Received 2 February 2017; Accepted 30 April 2017; Published 11 June 2017

Academic Editor: Vincenzo Baglio

Copyright © 2017 F. S. Freyria et al. This is an open access article distributed under the Creative Commons Attribution License, which permits unrestricted use, distribution, and reproduction in any medium, provided the original work is properly cited.
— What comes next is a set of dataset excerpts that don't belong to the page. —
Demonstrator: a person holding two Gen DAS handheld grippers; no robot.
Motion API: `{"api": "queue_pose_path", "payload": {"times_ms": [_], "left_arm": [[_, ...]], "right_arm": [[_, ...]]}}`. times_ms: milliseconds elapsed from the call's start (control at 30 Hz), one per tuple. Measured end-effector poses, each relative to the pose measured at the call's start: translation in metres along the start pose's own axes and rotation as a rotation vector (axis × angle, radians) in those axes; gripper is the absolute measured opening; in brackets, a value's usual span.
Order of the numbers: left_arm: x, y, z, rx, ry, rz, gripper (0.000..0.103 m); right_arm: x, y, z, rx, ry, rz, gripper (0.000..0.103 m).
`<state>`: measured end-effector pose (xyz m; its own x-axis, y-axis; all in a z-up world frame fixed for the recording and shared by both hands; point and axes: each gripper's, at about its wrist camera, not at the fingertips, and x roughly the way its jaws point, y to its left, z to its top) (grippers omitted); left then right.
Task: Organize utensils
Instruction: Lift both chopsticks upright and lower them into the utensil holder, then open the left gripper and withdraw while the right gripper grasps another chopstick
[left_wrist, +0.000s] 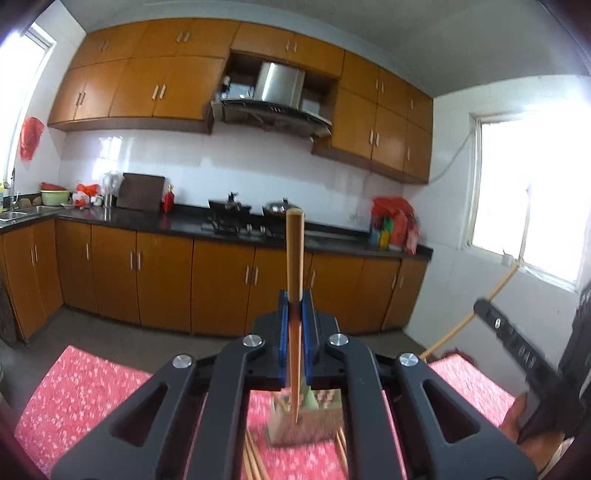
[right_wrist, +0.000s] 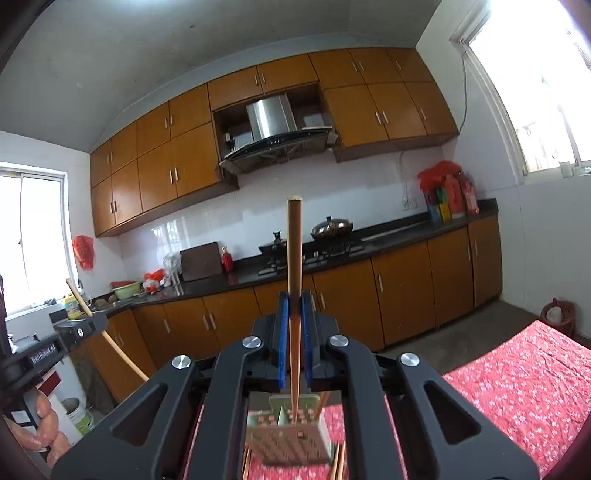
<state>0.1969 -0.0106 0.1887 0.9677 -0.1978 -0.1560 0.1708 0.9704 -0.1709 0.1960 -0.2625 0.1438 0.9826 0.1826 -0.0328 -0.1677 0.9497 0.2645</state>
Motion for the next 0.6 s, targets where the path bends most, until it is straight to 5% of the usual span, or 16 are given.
{"api": "queue_pose_path", "payload": {"times_ms": [200, 600], "left_arm": [[0.029, 0.006, 0.005, -0.065, -0.057, 0.038, 0.008], [0.096, 0.018, -0.044, -0.07, 0.119, 0.045, 0.008]], "right_arm": [[0.029, 0.002, -0.013, -0.011, 0.024, -0.021, 0.007], [0.061, -0.007, -0.056, 0.015, 0.189, -0.026, 0.008]]}}
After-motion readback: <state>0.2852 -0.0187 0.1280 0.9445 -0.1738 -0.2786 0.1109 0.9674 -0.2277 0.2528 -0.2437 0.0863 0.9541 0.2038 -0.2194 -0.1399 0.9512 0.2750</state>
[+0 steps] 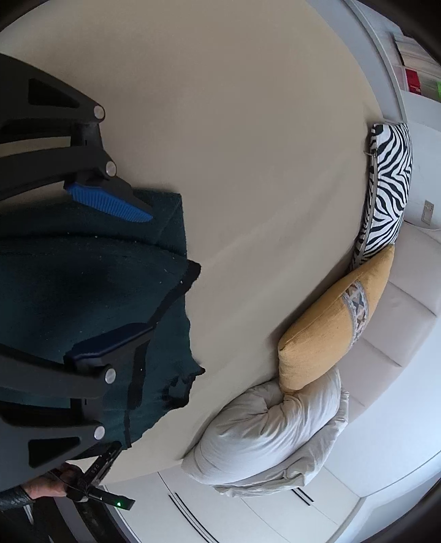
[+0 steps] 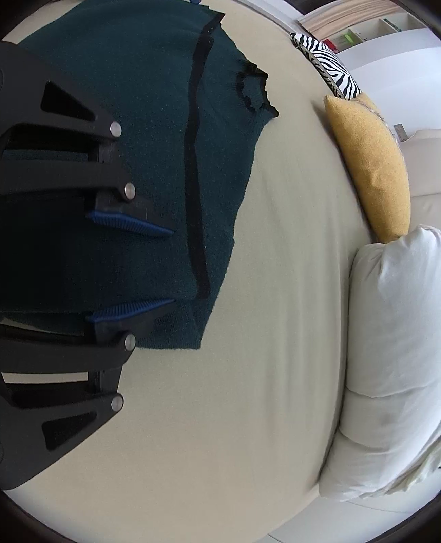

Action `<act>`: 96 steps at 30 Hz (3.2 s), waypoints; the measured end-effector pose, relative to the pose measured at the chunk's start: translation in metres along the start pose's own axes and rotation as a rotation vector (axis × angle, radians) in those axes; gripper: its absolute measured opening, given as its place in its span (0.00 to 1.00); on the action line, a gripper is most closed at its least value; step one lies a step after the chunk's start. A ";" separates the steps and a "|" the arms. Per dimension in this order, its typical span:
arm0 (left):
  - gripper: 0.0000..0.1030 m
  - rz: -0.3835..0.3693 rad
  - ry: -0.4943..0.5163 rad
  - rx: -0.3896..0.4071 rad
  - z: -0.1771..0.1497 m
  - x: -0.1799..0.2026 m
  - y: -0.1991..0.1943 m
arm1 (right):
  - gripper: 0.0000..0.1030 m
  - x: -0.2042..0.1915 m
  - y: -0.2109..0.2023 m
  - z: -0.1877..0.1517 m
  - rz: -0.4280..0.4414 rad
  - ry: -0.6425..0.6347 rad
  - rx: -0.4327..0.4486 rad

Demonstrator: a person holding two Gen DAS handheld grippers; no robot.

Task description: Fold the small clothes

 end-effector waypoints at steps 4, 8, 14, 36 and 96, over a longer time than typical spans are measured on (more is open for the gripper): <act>0.35 0.059 0.060 -0.009 -0.002 0.007 0.013 | 0.21 -0.004 -0.009 -0.006 -0.036 -0.024 0.028; 0.12 0.085 0.079 -0.010 0.000 0.008 0.018 | 0.06 -0.012 -0.010 -0.002 -0.052 -0.030 0.058; 0.07 0.086 0.089 0.057 -0.003 0.010 -0.002 | 0.05 -0.001 -0.031 -0.008 -0.071 0.008 0.141; 0.07 0.174 0.021 0.134 0.016 -0.011 0.023 | 0.04 0.002 0.004 0.037 -0.175 -0.006 0.155; 0.26 0.049 0.097 0.033 -0.133 -0.025 -0.070 | 0.07 0.038 -0.068 -0.193 0.408 0.695 0.165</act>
Point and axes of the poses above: each gripper's, at about its wrist camera, not at the fingertips, and y roughly the way its jaws point, x to its right, z to its top, the point moved 2 cm from there along y, roughly the way its jaws point, and after that the axes turned 9 degrees about -y, right-handed, at the moved point
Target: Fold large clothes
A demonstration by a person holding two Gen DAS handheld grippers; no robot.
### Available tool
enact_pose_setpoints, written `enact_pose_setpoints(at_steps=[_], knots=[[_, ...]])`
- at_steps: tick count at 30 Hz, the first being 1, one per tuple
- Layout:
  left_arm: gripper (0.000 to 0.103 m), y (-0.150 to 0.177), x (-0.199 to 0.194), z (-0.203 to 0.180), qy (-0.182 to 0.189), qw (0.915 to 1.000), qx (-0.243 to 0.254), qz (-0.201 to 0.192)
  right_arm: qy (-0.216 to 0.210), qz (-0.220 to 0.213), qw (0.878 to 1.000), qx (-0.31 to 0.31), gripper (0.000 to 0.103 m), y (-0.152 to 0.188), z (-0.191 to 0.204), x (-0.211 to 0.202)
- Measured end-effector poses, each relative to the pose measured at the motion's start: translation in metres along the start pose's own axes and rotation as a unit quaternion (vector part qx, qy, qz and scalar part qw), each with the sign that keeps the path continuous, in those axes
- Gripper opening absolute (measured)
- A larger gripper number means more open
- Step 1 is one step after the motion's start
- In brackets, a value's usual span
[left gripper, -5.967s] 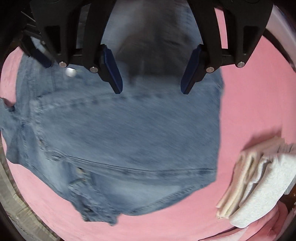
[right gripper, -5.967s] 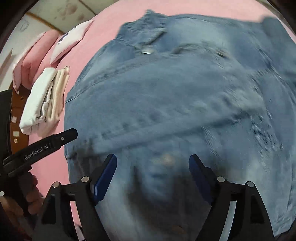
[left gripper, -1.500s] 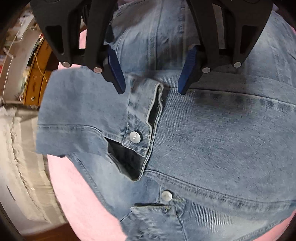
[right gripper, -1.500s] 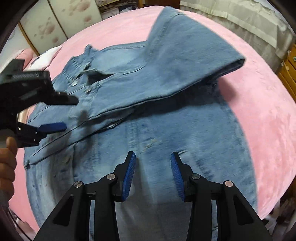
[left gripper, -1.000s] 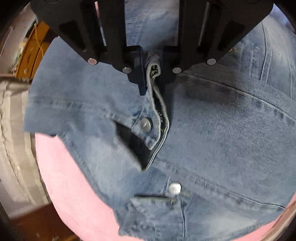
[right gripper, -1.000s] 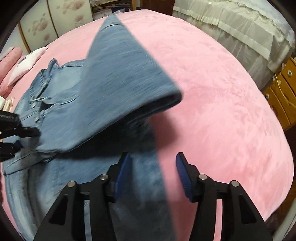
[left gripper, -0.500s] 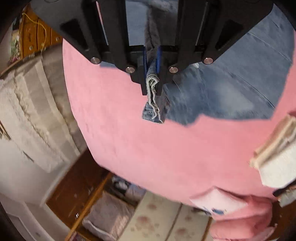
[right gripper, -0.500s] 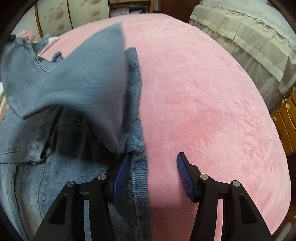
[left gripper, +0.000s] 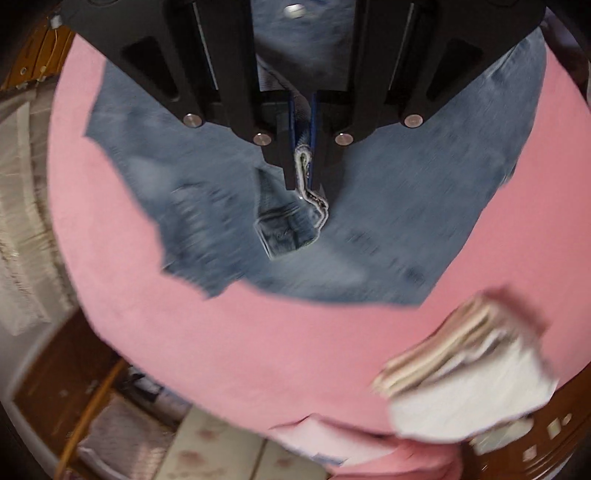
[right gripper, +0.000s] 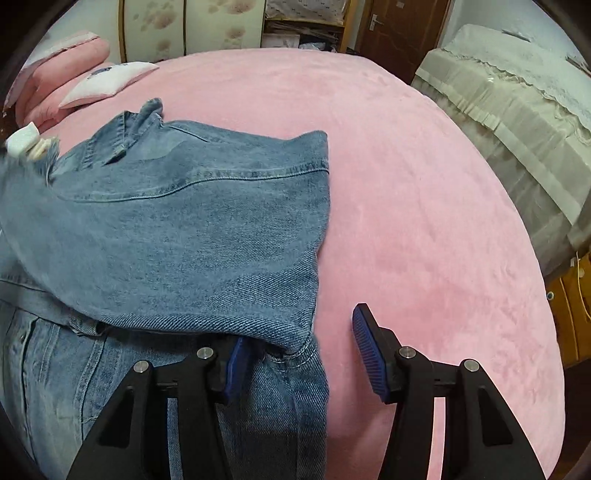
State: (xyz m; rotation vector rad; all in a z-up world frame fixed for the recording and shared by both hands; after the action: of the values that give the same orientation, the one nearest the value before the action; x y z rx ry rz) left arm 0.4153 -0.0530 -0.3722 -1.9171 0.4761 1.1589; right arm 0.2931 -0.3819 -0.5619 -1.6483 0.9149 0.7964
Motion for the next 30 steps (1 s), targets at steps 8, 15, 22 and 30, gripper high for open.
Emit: enact_pose_setpoints(at_steps=[8, 15, 22, 30], knots=[[0.003, 0.043, 0.056, 0.061, -0.095, 0.9934, 0.06, 0.02, -0.013, 0.048, 0.998, -0.041, 0.016, 0.013, -0.02, 0.025], [0.003, 0.029, 0.059, 0.108, -0.2, 0.9789, 0.037, 0.023, -0.004, 0.101, 0.995, -0.012, 0.016, 0.012, -0.069, 0.038], [0.003, 0.015, -0.006, 0.101, -0.114, 0.9929, 0.025, 0.023, -0.007, 0.114, 0.99, 0.077, 0.016, -0.003, -0.137, 0.0], [0.003, 0.072, -0.016, 0.002, 0.059, 0.9879, 0.093, 0.109, -0.212, 0.083, 0.97, 0.085, 0.013, -0.026, -0.156, -0.018]])
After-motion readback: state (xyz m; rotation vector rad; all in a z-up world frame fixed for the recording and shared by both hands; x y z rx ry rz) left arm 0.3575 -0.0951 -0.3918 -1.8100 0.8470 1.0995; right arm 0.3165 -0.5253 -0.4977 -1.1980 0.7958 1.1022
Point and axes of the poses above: each gripper's, at about its wrist camera, not at the fingertips, and x roughly the way its jaws point, z to its left, y to its underside, the point moved 8 cm from there along x, roughly the way its jaws point, and after that the axes turned 6 degrees about -x, right-handed, at the moved point
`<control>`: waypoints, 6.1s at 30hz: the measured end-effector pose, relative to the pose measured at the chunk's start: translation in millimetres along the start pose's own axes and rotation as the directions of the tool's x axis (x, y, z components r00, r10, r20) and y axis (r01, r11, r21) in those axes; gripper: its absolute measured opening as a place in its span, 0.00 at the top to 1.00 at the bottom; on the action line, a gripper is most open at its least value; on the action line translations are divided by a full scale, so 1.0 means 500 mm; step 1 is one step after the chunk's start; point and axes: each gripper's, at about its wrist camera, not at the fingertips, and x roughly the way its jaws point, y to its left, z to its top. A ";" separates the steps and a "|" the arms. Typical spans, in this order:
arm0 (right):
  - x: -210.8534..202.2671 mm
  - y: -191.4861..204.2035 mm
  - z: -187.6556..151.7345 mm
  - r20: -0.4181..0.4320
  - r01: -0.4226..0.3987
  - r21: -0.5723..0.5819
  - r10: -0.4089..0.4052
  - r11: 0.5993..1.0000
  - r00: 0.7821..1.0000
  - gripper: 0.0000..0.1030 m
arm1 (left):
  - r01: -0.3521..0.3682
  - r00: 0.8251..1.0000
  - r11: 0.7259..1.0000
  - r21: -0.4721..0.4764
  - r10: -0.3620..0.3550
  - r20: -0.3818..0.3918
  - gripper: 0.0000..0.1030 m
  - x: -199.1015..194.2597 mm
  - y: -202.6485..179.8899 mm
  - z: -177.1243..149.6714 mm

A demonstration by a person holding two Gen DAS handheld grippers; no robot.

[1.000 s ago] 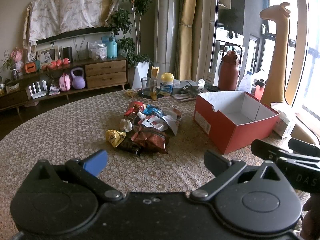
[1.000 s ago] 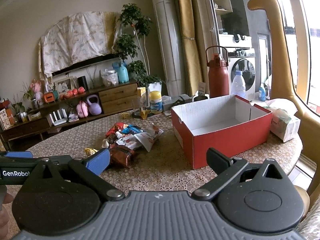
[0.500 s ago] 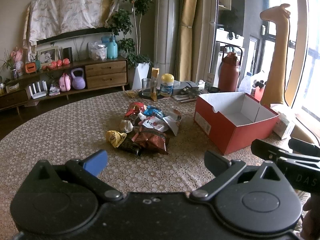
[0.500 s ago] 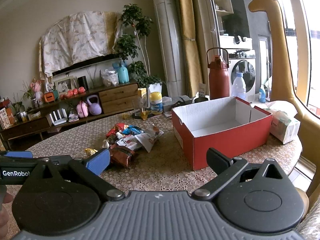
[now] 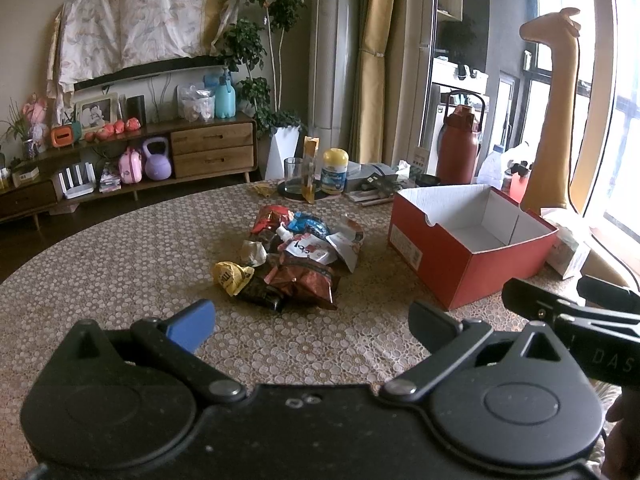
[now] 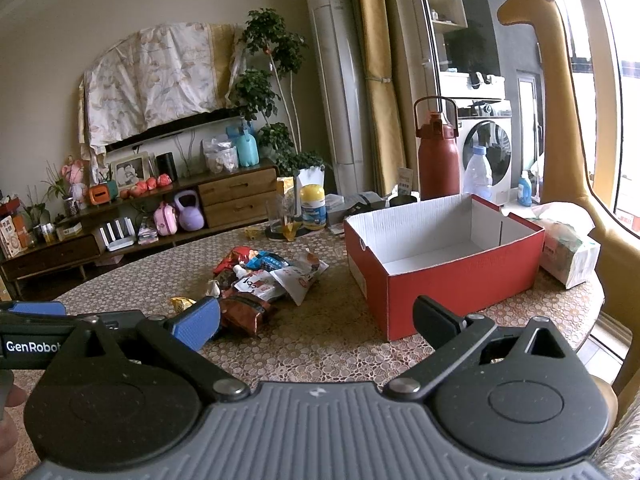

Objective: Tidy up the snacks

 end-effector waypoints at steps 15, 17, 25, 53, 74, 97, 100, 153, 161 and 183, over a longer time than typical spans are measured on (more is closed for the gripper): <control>0.007 0.005 0.002 0.002 -0.009 -0.034 0.009 0.999 1.000 0.00 | 0.013 1.000 1.000 -0.014 -0.013 0.005 0.00 -0.008 0.009 0.010; 0.018 0.009 0.004 -0.004 -0.030 -0.057 0.029 0.998 1.000 0.00 | 0.007 1.000 1.000 -0.020 -0.007 0.004 0.00 0.004 0.018 0.012; 0.135 0.028 0.009 -0.091 -0.126 -0.133 0.114 0.983 0.989 0.00 | -0.031 0.999 0.993 -0.114 0.027 -0.037 0.00 0.089 0.104 0.015; 0.554 0.188 -0.019 -0.406 -0.406 -0.372 0.247 0.835 0.880 0.00 | -0.104 0.977 0.972 -0.212 0.060 -0.204 0.13 0.443 0.255 0.076; 0.618 0.200 -0.035 -0.477 -0.467 -0.397 0.258 0.790 0.840 0.19 | -0.067 0.954 0.946 -0.316 -0.032 -0.298 0.48 0.552 0.276 0.059; 0.479 0.174 0.009 -0.394 -0.369 -0.284 0.244 0.885 0.886 0.58 | -0.028 0.968 0.930 -0.366 -0.066 -0.240 0.73 0.423 0.281 0.060; 0.442 0.160 0.030 -0.373 -0.360 -0.262 0.250 0.895 0.893 0.58 | -0.002 0.969 0.933 -0.359 -0.086 -0.230 0.73 0.386 0.264 0.066; 0.423 -0.374 0.208 -0.258 0.151 -0.091 -0.169 0.984 0.951 0.58 | 0.339 0.925 0.939 0.054 -0.322 -0.202 0.72 0.447 -0.353 0.251; 0.480 -0.400 0.186 -0.304 0.158 -0.089 -0.178 0.983 0.936 0.58 | 0.363 0.905 0.926 0.106 -0.323 -0.276 0.72 0.520 -0.399 0.220; 0.578 -0.413 0.151 -0.427 0.183 -0.127 -0.220 0.975 0.877 0.56 | 0.422 0.869 0.878 0.225 -0.321 -0.376 0.66 0.606 -0.440 0.177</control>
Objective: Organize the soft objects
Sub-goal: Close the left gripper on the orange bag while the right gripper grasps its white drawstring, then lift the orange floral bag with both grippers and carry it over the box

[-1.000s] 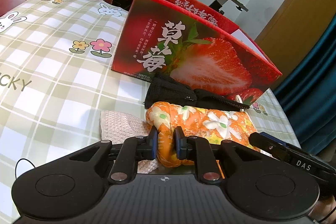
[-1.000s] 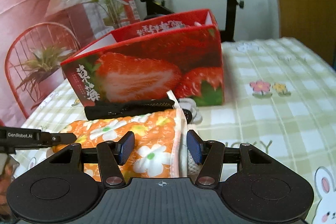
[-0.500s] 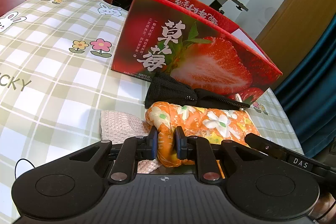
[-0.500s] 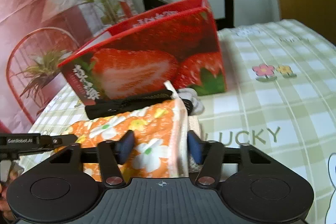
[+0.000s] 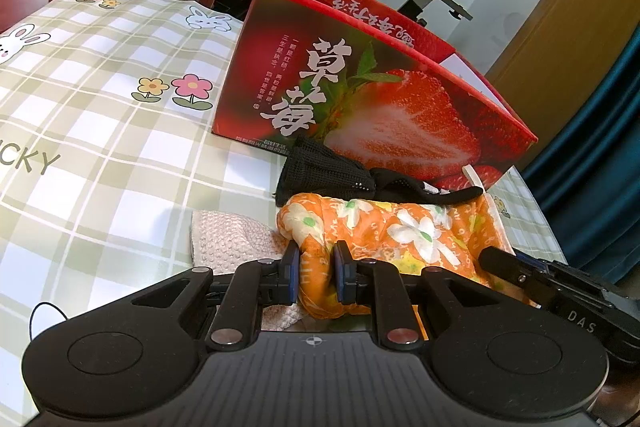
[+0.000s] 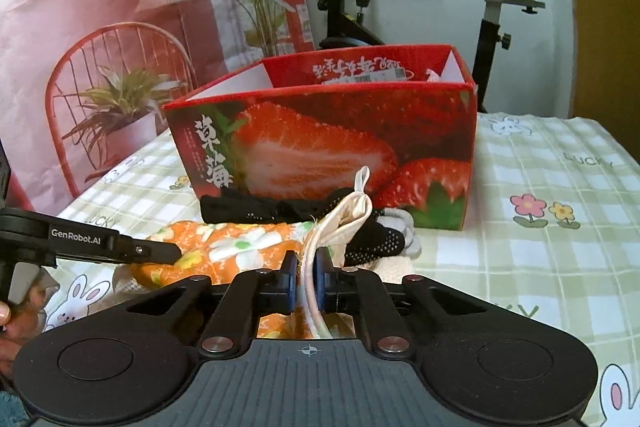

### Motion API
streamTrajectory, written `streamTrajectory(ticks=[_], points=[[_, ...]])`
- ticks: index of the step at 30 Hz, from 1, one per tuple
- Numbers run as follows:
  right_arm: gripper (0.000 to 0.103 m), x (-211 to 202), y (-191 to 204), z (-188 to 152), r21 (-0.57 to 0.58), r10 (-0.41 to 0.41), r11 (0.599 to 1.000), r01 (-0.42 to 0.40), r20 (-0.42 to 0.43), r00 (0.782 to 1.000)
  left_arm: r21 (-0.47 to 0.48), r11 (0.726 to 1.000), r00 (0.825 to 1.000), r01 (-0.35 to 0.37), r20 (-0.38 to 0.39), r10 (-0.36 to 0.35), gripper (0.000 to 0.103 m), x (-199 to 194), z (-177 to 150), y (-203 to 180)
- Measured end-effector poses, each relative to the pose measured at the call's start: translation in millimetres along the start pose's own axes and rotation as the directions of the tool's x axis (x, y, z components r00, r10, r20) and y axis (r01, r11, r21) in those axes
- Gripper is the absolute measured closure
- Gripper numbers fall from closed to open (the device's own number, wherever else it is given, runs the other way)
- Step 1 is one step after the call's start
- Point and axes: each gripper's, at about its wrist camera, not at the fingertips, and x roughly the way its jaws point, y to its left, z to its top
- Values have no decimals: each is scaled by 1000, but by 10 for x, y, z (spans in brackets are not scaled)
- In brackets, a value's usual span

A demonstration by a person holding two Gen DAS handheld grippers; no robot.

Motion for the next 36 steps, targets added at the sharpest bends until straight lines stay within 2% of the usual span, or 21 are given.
streamTrajectory(ticks=[16,36], points=[[95,-38,-17,-19,-6,-8,1000,8,20,1000,49,998,997,41,57,-44,87,-174,25,-87],[94,-15,-7,-28,-12,-9,1000,10,9,1000,49,998,998,41,37,-43,87,-142,19,-86]])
The effect of both pH and surface oxidation of nanoparticles is studied on the interaction between a commercial slurry of Nanoscale Zerovalent Iron (NZVI) and the azo dye Acid Orange 7 (AO7). NZVI is a reducing agent used for the degradation of several pollutants, including azo dyes: during pollutant degradation, it undergoes progressive oxidation and dissolution. Though it is generally acknowledged that NZVI consists of core-shell nanoparticles, where the core of metallic iron is covered by shell, it still remains a poorly defined system. In this work, the solid fraction recovered by filtration and drying was characterized by means of XRD diffraction with Rietveld refinement, N2 isotherms at 77 K, FE-SEM and TEM observation, EDX analysis, and IR spectroscopy. Powders were obtained from both the parent slurry and the same slurry pretreated with HCl in order to remove shell, finally reactivating the nanoparticles. The aforementioned physicochemical characterization allowed figuring out some correlations between the properties of the studied nanomaterial and the processes occurring when it is in contact with AO7 in aqueous phase. The type of interaction occurring within the NZVI/AO7 system (adsorption and type of redox reactions) strongly depends not only on the pH of the starting solution, but also on the surface oxidation of the nanoparticles.